▶ Supplied records

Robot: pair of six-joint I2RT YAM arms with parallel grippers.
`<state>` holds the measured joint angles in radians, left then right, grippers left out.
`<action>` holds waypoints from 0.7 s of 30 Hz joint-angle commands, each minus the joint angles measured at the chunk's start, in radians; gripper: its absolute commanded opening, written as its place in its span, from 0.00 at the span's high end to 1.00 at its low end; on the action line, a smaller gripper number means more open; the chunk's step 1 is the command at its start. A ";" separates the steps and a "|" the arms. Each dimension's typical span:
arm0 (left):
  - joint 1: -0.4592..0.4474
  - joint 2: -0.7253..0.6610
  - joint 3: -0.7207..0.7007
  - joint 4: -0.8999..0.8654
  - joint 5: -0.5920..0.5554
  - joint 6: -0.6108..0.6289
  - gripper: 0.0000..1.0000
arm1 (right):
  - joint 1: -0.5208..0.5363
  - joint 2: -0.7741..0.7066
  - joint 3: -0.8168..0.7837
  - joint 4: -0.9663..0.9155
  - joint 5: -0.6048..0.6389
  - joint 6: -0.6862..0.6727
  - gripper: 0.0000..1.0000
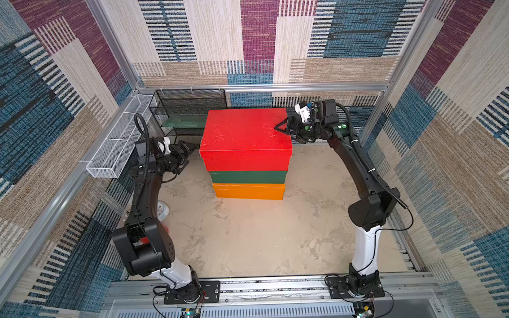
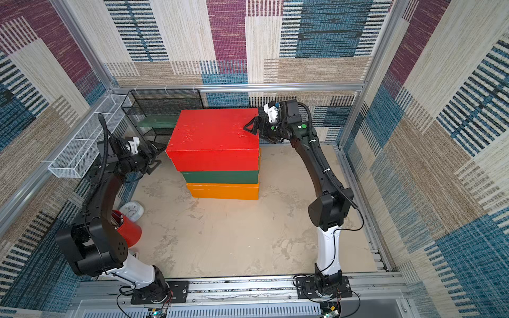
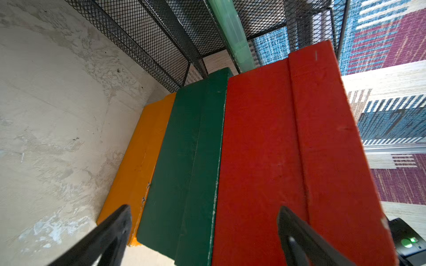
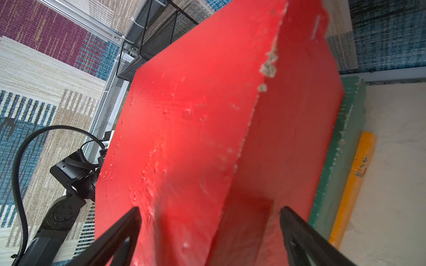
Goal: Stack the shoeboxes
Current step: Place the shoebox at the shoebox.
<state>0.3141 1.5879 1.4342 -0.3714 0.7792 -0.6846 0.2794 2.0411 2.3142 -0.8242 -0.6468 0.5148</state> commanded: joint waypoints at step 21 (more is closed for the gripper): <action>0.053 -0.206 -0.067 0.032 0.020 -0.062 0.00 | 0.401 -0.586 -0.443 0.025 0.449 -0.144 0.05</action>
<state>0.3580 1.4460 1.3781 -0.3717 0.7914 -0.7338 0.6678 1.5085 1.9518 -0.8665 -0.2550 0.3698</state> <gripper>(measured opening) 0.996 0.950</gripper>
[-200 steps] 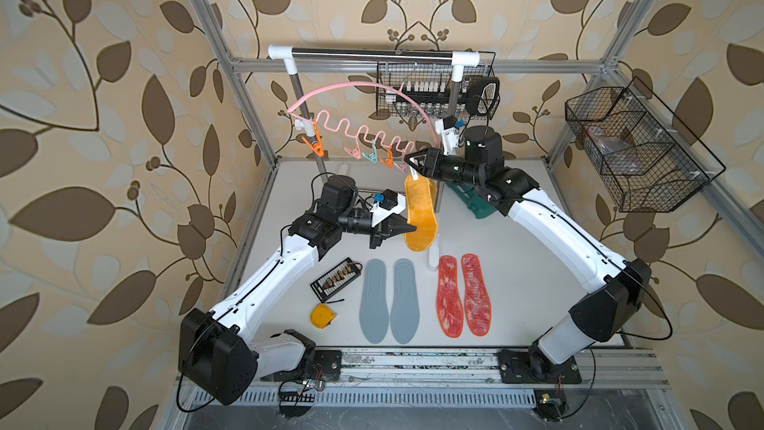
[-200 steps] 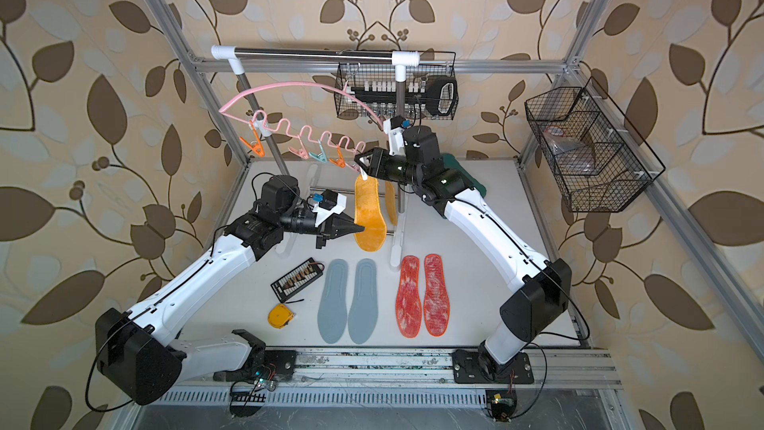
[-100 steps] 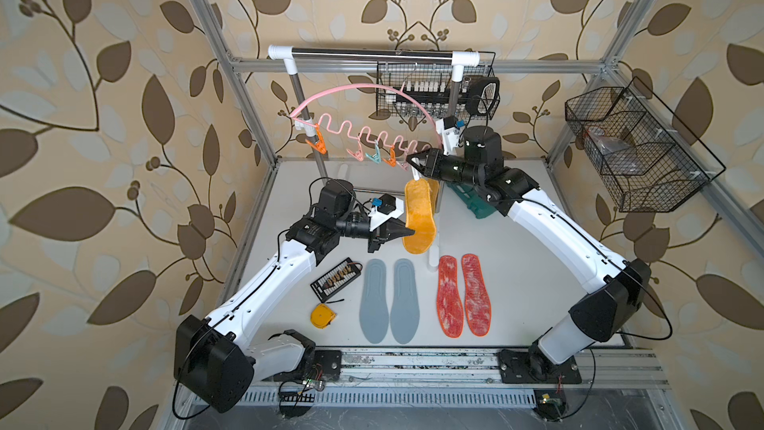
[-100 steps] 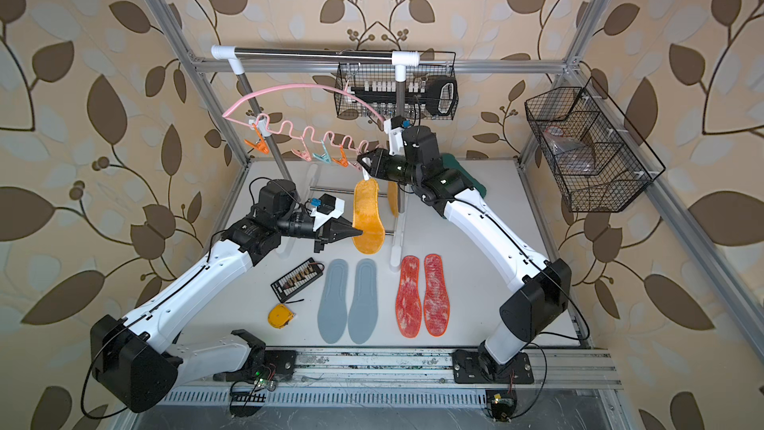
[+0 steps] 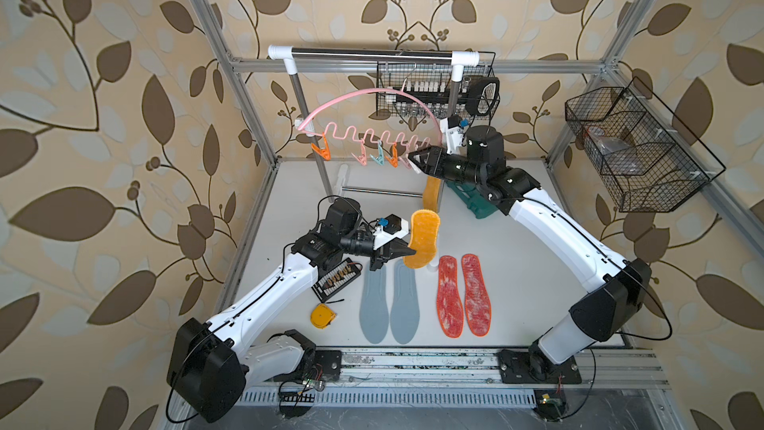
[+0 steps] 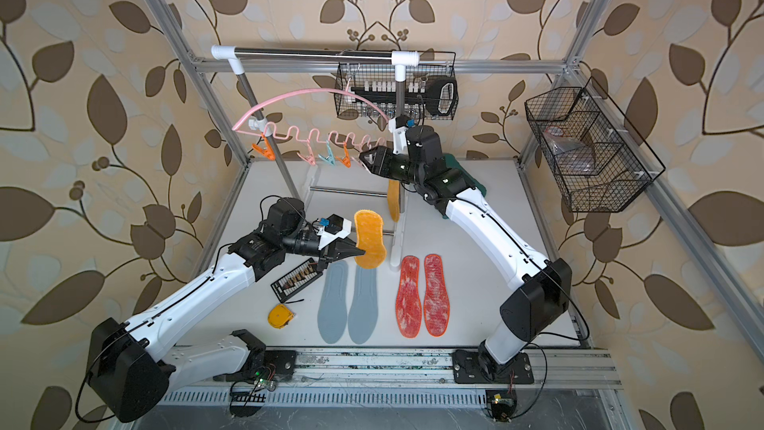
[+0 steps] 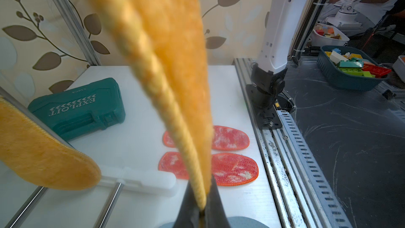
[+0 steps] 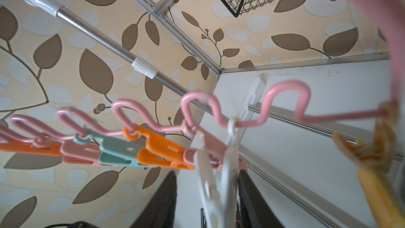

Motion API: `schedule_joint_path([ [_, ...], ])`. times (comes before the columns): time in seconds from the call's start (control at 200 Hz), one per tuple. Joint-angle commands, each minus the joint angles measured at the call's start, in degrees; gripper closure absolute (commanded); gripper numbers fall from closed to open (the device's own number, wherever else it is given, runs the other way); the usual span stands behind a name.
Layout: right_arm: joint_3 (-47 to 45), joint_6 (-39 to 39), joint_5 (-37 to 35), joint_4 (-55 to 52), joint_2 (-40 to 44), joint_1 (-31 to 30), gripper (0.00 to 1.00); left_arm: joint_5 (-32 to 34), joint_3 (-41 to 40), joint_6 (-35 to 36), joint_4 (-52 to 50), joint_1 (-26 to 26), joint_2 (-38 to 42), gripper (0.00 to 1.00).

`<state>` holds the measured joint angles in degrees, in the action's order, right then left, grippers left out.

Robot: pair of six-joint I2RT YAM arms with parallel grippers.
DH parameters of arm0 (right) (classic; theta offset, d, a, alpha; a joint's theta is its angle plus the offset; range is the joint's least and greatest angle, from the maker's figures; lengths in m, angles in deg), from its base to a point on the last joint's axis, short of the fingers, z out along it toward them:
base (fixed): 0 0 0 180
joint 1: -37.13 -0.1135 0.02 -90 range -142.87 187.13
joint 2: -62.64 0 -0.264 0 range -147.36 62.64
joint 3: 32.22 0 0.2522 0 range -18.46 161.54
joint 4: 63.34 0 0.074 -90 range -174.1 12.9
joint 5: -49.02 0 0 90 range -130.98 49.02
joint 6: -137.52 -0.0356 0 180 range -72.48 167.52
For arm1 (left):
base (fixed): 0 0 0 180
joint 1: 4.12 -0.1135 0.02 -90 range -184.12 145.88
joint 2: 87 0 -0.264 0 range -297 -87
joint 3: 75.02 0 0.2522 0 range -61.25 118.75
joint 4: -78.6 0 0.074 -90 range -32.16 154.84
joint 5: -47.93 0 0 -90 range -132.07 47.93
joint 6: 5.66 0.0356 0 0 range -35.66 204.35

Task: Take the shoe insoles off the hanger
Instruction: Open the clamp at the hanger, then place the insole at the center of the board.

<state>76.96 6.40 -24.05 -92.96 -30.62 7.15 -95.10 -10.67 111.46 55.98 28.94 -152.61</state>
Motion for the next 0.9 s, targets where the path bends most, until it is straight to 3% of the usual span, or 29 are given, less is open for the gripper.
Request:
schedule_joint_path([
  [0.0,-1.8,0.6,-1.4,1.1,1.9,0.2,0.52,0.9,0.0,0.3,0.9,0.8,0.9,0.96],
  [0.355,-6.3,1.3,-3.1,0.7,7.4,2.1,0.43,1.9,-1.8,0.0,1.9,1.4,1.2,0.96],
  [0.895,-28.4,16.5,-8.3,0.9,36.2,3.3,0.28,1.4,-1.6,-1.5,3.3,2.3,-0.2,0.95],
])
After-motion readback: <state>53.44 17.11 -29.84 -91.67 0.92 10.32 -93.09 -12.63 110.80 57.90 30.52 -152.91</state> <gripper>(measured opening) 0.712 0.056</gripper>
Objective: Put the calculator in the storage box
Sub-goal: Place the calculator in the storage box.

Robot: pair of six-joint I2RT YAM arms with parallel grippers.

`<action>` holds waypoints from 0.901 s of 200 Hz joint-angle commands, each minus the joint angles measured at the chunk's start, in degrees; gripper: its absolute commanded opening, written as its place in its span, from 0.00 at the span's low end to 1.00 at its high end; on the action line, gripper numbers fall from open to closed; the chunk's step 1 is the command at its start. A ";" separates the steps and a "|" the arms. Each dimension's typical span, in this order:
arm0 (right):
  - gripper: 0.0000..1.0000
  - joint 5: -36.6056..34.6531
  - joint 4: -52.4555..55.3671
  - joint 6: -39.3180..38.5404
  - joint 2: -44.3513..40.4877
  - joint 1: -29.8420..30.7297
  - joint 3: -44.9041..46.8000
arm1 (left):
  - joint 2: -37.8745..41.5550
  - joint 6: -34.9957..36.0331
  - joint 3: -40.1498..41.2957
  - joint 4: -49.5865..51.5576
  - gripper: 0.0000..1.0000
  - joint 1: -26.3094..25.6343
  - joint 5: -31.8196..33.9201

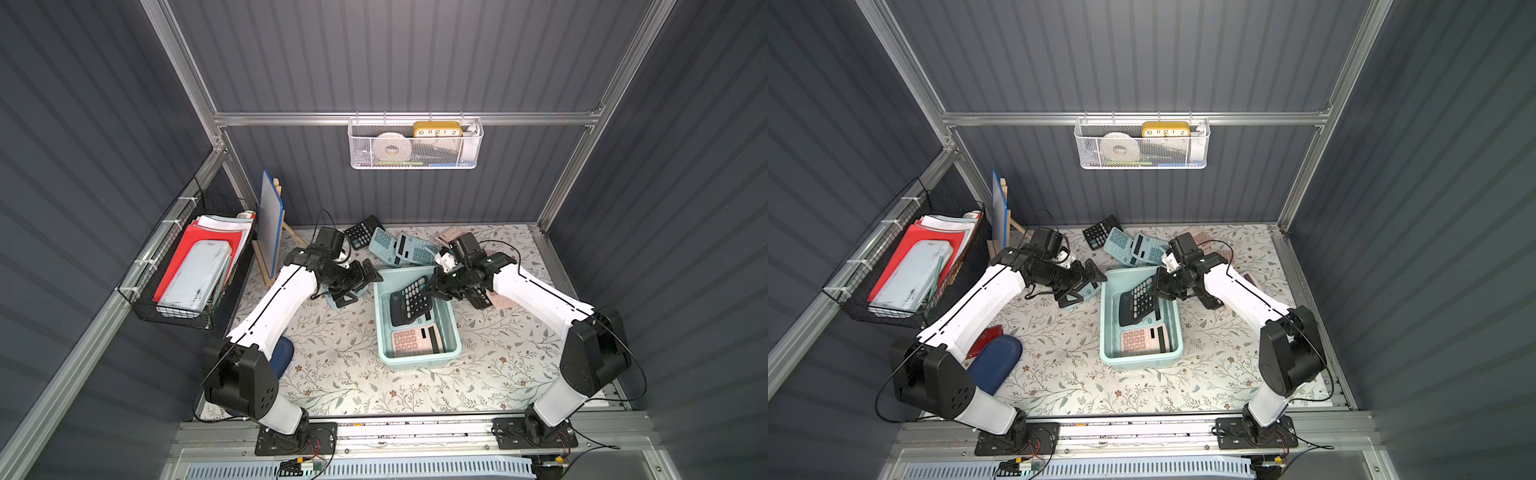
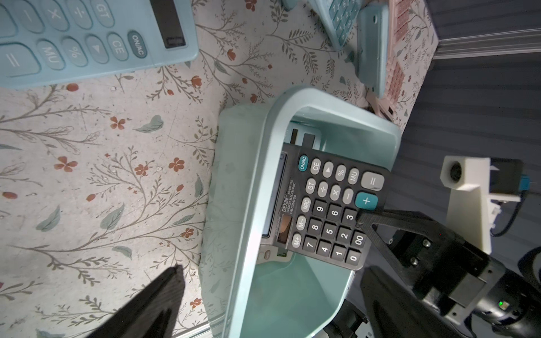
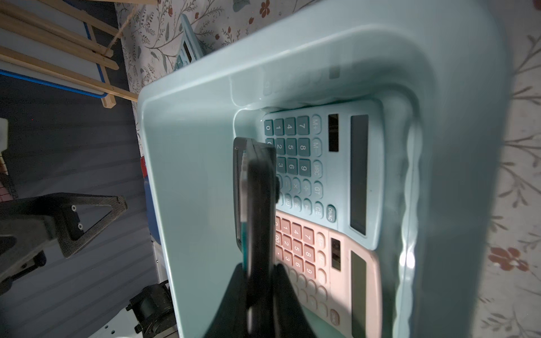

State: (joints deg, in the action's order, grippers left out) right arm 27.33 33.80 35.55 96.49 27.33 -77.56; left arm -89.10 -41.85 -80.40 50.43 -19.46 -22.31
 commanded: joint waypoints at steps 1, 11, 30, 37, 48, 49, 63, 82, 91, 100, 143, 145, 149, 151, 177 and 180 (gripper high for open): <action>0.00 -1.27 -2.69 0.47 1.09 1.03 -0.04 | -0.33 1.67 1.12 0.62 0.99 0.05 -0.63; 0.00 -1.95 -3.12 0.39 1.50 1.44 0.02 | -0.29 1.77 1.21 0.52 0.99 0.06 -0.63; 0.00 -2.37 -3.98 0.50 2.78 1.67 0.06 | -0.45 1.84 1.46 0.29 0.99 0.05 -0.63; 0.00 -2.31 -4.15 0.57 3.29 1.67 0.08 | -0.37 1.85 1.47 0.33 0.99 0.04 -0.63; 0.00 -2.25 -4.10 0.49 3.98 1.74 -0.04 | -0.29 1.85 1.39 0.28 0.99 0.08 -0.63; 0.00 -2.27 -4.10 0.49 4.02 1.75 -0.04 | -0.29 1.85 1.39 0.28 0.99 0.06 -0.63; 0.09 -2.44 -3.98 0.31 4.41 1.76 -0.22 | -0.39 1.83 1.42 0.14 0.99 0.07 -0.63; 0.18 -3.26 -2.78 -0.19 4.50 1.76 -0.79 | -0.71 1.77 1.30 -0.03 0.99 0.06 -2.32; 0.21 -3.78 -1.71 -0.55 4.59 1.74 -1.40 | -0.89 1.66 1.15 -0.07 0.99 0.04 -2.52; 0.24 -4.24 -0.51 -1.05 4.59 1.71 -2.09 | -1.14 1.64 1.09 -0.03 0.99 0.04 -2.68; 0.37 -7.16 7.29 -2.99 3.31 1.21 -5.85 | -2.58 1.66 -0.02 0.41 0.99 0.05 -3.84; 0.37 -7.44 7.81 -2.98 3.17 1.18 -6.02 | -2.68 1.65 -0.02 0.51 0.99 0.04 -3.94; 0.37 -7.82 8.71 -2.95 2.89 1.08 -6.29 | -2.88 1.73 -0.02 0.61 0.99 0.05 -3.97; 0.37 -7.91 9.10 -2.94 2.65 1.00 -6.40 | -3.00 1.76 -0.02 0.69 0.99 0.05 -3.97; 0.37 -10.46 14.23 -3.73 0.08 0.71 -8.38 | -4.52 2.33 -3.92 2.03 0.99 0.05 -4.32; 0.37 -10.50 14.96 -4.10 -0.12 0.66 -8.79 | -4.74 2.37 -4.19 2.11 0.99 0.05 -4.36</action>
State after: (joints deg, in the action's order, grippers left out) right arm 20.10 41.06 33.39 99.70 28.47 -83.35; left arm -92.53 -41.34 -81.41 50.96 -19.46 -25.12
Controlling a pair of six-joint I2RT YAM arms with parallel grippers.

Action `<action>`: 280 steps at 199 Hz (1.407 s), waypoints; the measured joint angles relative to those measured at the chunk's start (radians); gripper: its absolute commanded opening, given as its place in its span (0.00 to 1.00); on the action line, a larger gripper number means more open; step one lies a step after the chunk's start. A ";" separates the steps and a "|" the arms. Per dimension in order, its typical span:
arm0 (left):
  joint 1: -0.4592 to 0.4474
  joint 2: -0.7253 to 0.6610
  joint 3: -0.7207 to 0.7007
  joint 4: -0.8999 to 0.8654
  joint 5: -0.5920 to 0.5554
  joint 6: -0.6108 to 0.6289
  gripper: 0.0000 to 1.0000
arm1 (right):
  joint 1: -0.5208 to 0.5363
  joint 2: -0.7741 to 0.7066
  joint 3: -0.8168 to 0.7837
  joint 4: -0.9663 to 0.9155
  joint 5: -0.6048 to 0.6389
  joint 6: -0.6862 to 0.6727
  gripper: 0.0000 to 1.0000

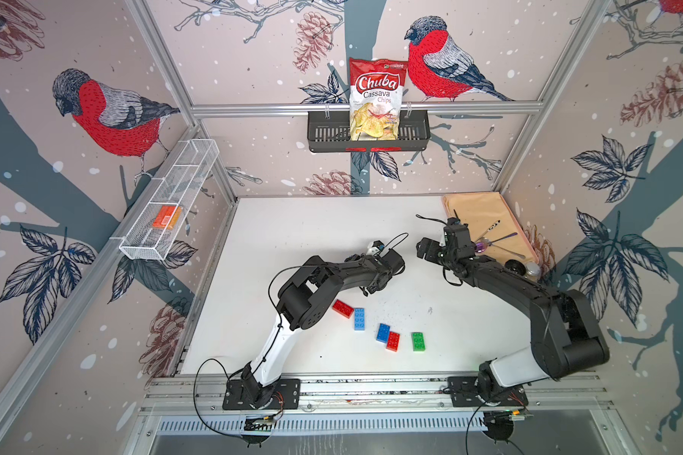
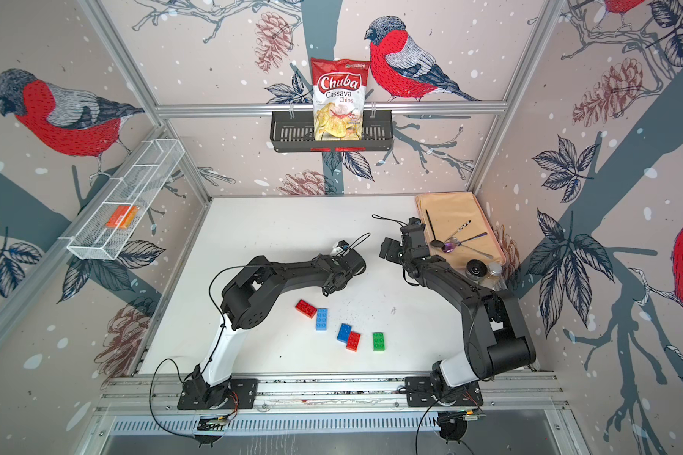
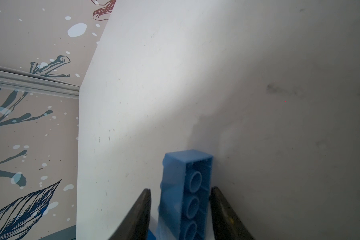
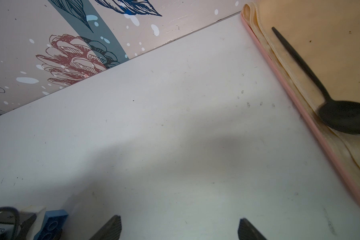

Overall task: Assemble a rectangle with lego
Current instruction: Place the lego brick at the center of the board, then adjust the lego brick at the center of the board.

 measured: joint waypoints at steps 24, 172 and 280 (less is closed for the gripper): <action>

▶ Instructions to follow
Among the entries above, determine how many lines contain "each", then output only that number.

▶ Written solution
3